Abstract

1567 Background: Cancer in young adults (YAs; 20–39 years) is rare but its incidence is increasing globally. In The Netherlands, care for YA cancer patients is mostly dispersed, in contrast to centralized care for all pediatric cancer patients. Aim of this population-based study was to examine trends in YA cancer incidence and survival. Methods: Data from all YAs diagnosed between 1989-2015 (n = 89,675) were obtained from The Netherlands Cancer Registry. Age-standardized incidence rates with estimated annual percentage of change and five-year relative survival rates were calculated.

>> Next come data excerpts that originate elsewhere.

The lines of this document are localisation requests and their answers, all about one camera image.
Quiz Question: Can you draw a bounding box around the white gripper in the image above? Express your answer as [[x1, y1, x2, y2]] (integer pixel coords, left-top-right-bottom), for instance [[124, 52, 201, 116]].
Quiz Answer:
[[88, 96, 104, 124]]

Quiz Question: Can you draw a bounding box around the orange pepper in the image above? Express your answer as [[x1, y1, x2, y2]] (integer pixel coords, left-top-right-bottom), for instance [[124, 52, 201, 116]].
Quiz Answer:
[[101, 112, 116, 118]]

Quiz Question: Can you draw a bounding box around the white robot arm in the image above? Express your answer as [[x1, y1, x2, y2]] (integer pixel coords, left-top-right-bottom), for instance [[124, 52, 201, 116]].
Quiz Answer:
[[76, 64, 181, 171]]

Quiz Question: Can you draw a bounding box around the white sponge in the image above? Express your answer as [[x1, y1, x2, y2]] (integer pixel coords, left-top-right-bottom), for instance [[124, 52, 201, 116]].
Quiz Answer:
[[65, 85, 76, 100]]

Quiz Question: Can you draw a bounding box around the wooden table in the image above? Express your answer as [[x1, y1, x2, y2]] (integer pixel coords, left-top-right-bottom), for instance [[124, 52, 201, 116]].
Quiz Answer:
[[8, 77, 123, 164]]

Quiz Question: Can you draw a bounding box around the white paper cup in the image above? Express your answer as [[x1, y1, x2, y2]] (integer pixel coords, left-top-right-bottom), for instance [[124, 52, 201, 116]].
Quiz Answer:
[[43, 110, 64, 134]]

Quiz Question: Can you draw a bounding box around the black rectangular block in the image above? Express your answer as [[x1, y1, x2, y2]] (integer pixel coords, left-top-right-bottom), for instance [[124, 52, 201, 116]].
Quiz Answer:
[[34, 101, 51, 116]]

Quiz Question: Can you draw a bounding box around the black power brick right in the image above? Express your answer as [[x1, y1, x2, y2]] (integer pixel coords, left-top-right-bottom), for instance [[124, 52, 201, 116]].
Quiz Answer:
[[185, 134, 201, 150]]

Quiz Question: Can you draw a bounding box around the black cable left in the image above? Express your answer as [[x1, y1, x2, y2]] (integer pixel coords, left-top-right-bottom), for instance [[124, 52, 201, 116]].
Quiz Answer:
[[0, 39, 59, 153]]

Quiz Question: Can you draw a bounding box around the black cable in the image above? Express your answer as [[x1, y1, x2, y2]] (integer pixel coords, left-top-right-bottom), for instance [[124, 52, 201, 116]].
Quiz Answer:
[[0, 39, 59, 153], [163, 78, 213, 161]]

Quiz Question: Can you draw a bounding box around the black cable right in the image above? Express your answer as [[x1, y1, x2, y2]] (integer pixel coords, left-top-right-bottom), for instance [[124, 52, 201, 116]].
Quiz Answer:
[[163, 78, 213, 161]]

Results: Cancer incidence in YAs increased significantly from 48 to 67 per 100,000 person years in males (1.7%) and from 78 to 97 per 100,000 person years in females (1.1%). In both males and females, significant rising incidence trends were found for melanoma (2.3%), skin (2.3%) and thyroid cancer (3.2%), CML (7.2%), Hodgkin (1.3%) and Non-Hodgkin lymphoma (0.9%). In females, the incidence of breast cancer increased (1.2%), while it decreased for lung (-1.3%) and ovarian cancer (-4.3%). In males, testicular cancer incidence increased significantly (4.1%). The most common cancers in male YAs were testicular cancer (33%), melanoma (15%), gastrointestinal cancer (8%), Non-Hodgkin and Hodgkin lymphoma (both 7%), whereas in females breast cancer (34%), melanoma (19%), gynecological (14%), thyroid and gastro-intestinal cancer (both 5%) were most frequently diagnosed. Over time, the five-year relative survival increased significantly from 72% to 85%. Survival improved for almost all tumor types, except for pediatric tumors: medulloblastoma (~60%), Ewing sarcoma (~43%) and rhabdomyosarcoma (~41%). A < 80% five-year survival rate was also found for tumors of the lung (36%), gastro-intestinal tract (61%), ALL (60%), AML (65%) and soft tissue sarcomas (77%). Conclusions: Over the last 26 years, a marked increase in the incidence of a diverse spectrum of hematological and solid malignancies, pediatric and adult-type cancers was found for YAs. Survival improved over time, however remains poor for certain tumor types. Our data underpin the importance of knowledge of tumors at YA age to guide centralization of care and clinical research.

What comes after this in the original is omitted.